Naturally, Gervais attempted, on numerous occasions, to swat Krebs. According to the researcher’s site and Twitter account, the attempts never succeeded. In one Tweet, Gervais wrote, “@briankrebs how’s your door?” Krebs, who infrequently responded to Gervais, wrote back, “@ProbablyOnion2 door’s fine, Curtis. But I’m guessing yours won’t be soon. Nice opsec!”

The swatter became the subject of a multi agency investigation. In an FBI press release, the list of Canadian and American law enforcement entities investigating “ProbablyOnion2” took up an entire paragraph.
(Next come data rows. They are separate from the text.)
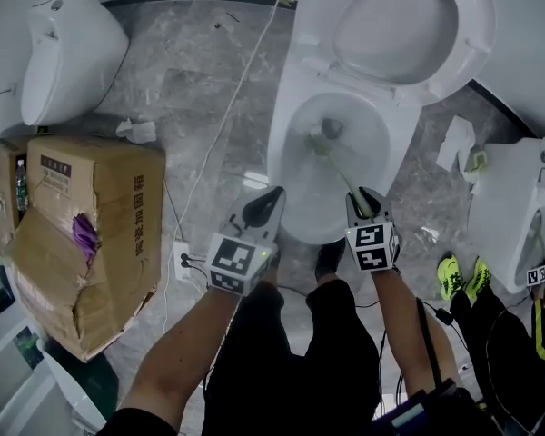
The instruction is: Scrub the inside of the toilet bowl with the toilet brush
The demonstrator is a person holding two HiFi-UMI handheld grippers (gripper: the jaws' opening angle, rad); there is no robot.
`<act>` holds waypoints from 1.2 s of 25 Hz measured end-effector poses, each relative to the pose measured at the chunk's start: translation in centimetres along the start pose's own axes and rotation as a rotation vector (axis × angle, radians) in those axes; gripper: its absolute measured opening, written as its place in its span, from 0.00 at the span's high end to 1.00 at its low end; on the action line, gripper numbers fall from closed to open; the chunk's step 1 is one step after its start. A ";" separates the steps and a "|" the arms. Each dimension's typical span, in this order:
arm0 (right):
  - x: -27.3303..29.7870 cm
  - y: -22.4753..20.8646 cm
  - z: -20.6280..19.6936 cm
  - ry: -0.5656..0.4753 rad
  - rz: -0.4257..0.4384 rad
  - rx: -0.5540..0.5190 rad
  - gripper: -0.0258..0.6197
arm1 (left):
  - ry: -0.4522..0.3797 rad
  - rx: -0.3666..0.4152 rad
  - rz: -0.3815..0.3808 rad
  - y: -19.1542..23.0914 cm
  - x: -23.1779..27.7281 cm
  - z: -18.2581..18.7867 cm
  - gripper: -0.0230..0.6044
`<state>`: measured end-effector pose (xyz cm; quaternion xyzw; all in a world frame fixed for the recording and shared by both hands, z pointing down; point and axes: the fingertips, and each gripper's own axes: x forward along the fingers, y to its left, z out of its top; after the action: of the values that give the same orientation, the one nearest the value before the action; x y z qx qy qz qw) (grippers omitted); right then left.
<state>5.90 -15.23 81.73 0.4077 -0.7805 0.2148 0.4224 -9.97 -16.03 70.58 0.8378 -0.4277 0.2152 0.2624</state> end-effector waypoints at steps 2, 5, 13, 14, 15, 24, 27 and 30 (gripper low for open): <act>0.6 -0.2 0.5 -0.005 -0.010 0.000 0.80 | 0.001 -0.001 -0.004 0.0 0.1 -0.1 0.95; 1.4 -0.8 1.3 -0.009 -0.026 -0.001 0.80 | -0.001 -0.005 -0.007 0.2 0.2 -0.1 0.95; 2.9 -4.7 2.2 0.017 -0.111 0.001 0.80 | -0.002 0.002 -0.024 0.4 0.9 0.1 0.95; 2.8 -5.2 2.1 0.022 -0.121 0.002 0.80 | -0.002 0.001 -0.025 0.4 1.0 0.1 0.95; 2.7 -5.6 2.0 0.026 -0.129 0.003 0.80 | -0.002 0.001 -0.028 0.3 1.1 0.1 0.95; 0.7 -6.3 -0.1 0.048 -0.158 0.028 0.80 | 0.000 -0.025 -0.038 -0.8 1.5 0.4 0.95; -0.1 -5.9 -0.8 0.051 -0.157 0.030 0.80 | 0.006 -0.009 -0.049 -1.5 1.4 0.3 0.95; -0.7 -5.4 -1.6 0.053 -0.152 0.039 0.80 | 0.024 0.005 -0.042 -1.9 1.2 0.1 0.95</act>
<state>11.29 -16.92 81.93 0.4679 -0.7315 0.2080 0.4502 -7.73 -15.83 70.73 0.8446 -0.4064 0.2206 0.2697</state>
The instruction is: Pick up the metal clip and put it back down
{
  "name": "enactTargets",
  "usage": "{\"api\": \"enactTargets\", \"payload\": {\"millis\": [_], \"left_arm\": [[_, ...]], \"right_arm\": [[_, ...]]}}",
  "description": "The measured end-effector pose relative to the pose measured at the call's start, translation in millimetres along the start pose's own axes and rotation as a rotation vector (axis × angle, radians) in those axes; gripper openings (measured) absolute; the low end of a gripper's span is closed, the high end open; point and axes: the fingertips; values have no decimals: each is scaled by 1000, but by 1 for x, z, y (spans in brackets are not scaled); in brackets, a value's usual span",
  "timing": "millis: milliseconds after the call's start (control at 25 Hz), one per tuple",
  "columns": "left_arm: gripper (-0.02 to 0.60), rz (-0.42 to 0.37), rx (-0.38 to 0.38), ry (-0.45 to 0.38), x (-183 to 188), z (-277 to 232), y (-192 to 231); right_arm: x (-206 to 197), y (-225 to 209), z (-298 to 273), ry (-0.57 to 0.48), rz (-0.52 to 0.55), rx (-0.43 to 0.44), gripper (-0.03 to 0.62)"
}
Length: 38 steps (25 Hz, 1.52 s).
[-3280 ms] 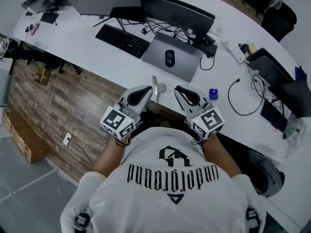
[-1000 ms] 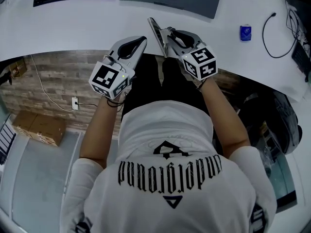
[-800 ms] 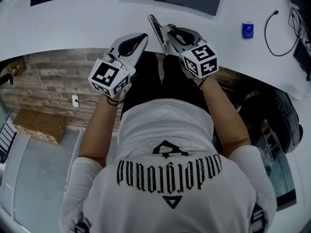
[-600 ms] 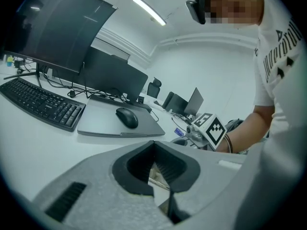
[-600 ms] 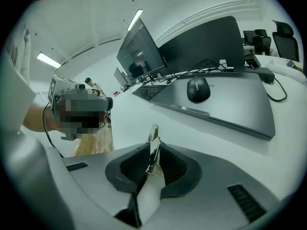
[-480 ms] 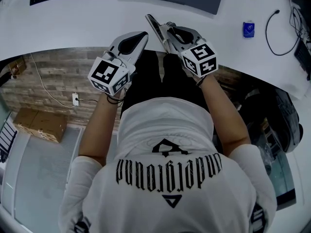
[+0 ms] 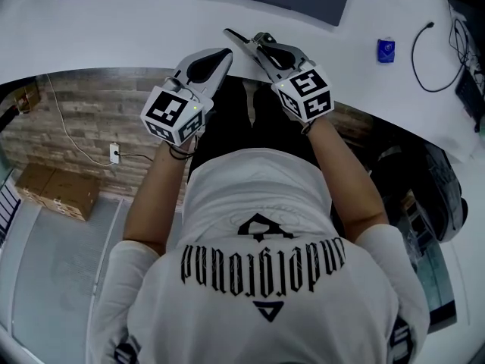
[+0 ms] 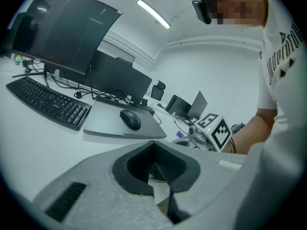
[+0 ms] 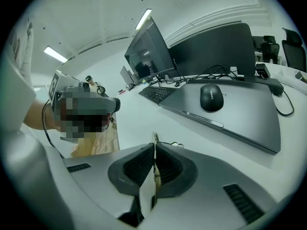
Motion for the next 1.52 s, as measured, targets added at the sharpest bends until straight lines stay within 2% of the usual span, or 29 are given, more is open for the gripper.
{"api": "enactTargets", "payload": {"millis": [280, 640, 880, 1280, 1400, 1520], "left_arm": [[12, 7, 32, -21, 6, 12, -7], [12, -24, 80, -70, 38, 28, -30], [12, -45, 102, -107, 65, 40, -56], [12, -126, 161, -178, 119, 52, -103], [12, -168, 142, -202, 139, 55, -119], [12, -215, 160, -198, 147, 60, -138]], "right_arm": [[6, 15, 9, 9, 57, 18, 20], [32, 31, 54, -40, 144, 31, 20], [51, 52, 99, -83, 270, 35, 20], [76, 88, 169, -172, 414, 95, 20], [89, 98, 188, -206, 447, 113, 20], [94, 108, 211, -238, 471, 122, 20]]}}
Point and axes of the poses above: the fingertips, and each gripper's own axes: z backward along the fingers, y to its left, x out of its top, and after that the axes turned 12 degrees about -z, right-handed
And Gervais taunted them constantly. One of his later Tweets, a uniquely self-fulfilling one, read as follows: “I’d actually challenge the RCMP to knock at my door.”

Police caught and charged him with 60 crimes “including uttering death threats, conveying false information with intent to alarm, public mischief and mischief to property.” Judge Hoffman, in the middle of September 2017, convicted Gervais of 34 of the charges. The nine month sentence will be spent at both a group home and his own home – under strict conditions. He is forbidden to access Twitter and Skype; must forfeit his home computer; must complete 700 hours of community service at a technical support company; complete 200 hours volunteering at a food bank; and ride out an 18 month probation term.

Unless his appeal results in a change of plans, that is.